There are many versions of this wonderful recipe. Originally I used the late Barbara Tropp’s recipe from the old China Moon restaurant in San Francisco. I didn’t have the ingredients needed so I used Splendid Table recipe which came from Fuchsia Dunlop. I love the story about saving the Master Sauce and reusing it after freezing and passing it on to others!
The Story: I read that in China you cooked in a sauce, using it again and again for different meats, until it was your personal ambrosia. Then, in your final hours, you passed it on to your kin. The sauce never died, it went on for decades, and it was always becoming something more – at least that was the story.
The story was true. Master sauce, under different names, changes from one part of China to another, but all share a quintet of soy sauce, rice wine, ginger, star anise and sugar. In the traditional Canton-style sauce of Chinese author Eileen Yin-Fei Lo’s, the quintet joins up with a caravan of spices including a nutmeg-like Chinese seasoning, licorice root and Sichuan peppercorns along with a big piece of pork shoulder for extra richness.
This simpler Master sauce chicken is one place to begin. Utterly uncomplicated, this is the chicken for all seasons — the do-ahead Chinese feast dish, your summer picnic chicken, and the bird you do once a week for sandwiches and salad.

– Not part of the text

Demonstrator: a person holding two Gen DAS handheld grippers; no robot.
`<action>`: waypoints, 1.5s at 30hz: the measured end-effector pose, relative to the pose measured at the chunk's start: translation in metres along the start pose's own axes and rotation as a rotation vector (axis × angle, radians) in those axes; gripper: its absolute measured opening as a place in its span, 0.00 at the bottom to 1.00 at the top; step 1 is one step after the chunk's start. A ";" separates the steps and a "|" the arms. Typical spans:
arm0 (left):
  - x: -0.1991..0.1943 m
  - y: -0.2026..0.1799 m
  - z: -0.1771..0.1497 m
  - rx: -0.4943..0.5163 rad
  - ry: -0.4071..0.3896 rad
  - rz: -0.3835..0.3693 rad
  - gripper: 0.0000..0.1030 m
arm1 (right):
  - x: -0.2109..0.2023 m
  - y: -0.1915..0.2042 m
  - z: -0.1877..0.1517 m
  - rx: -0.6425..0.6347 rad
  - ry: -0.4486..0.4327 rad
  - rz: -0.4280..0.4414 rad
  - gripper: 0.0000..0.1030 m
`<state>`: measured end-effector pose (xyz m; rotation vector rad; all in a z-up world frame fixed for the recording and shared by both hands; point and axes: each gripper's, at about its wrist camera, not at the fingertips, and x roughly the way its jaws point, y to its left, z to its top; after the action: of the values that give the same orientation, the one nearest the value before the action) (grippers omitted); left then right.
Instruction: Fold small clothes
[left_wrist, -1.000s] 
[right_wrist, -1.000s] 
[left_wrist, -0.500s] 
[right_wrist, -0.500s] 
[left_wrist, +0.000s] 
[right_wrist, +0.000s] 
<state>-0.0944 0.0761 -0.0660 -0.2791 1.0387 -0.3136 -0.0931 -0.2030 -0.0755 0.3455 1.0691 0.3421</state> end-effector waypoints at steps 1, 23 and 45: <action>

**Note: I am not that particular about the amount of liquid and you can see from my picture that I punctured the skin when I turned the chicken. It always tastes delicious and your house will smell wonderful while it cooks! Sorry about the weird photo-this recipe is worth making!
1/2 cup light soy sauce(Kikkoman works well here)
1/2 cup dark or double soy(I used the easy-to-find Koon Chun brand)
1 cup Shao-Hsing (aka Shao Xing) Chinese rice wine, or dry sherry
1/2 packed cupbrown sugar
2-inch long piece of fresh ginger, peeled and the whole piece crushed
4 whole scallions, coarse chopped
2 star anise, bruised
about 1 to 1-1/2 cups water**
3-1/2 to 4 pound chicken (organic, if possible)
1. In a 4-quart saucepan with good heat distribution (which should hold the chicken snugly with just enough room to turn it over), combine the soy sauces, wine, sugar, ginger, first quantity of scallions, star anise, and 1 cup of water.
2. Bring to a boil. Using a long fork or cooking chopsticks in its cavity, carefully, so as not to splash yourself, slip the breast-up chicken into the liquid. Tuck it down into the pot so the liquid almost covers the bird. Add more water if needed. Baste the liquid over the breast 3 or 4 times. Adjust the heat so a bubble surfaces every 4 or 5 seconds. In so many words, have it at the barest simmer.
3. Cover the pot (don’t worry if the lid doesn’t seal) and cook 20 minutes. Put the pot on a work surface and turn over the chicken from top to bottom using the fork or chopsticks in its cavity. Try not to break the skin. Cook at the barest bubble another 10 to 15 minutes, or until an instant-reading thermometer inserted in the thigh reads 160ºF.
4. Take the pot off the heat and let cool, covered, for 20 minutes, or until thigh reads 170ºF. Refrigerate the chicken in its sauce 12 to 24 hours. Baste and turn every few hours to have the chicken color evenly. The chicken keeps about 3 days, but if left in the sauce that long, it overwhelms the meat. So remove the chicken from the sauce after 24 hours, strain the sauce, and refrigerate the two separately.
5. Serve the chicken close to room temperature. Warm gently in the sauce to just heat through. Cut it into quarters, then slice each breast crossways into 4 or 5 pieces. Separate the legs and thighs. Assemble the pieces, skin side up on a platter. Sprinkle with the sliced scallions. Spoon about a 1/3 cup of defatted master sauce over the meat. Accompany with rice and optional sauces below.
Saving the Master Sauce: Strain the sauce, chill, and remove the fat. Then freeze. Cook any meat, whole eggs, or poultry in the sauce, replenishing ingredients as needed. Fish should be cooked in a separate master sauce.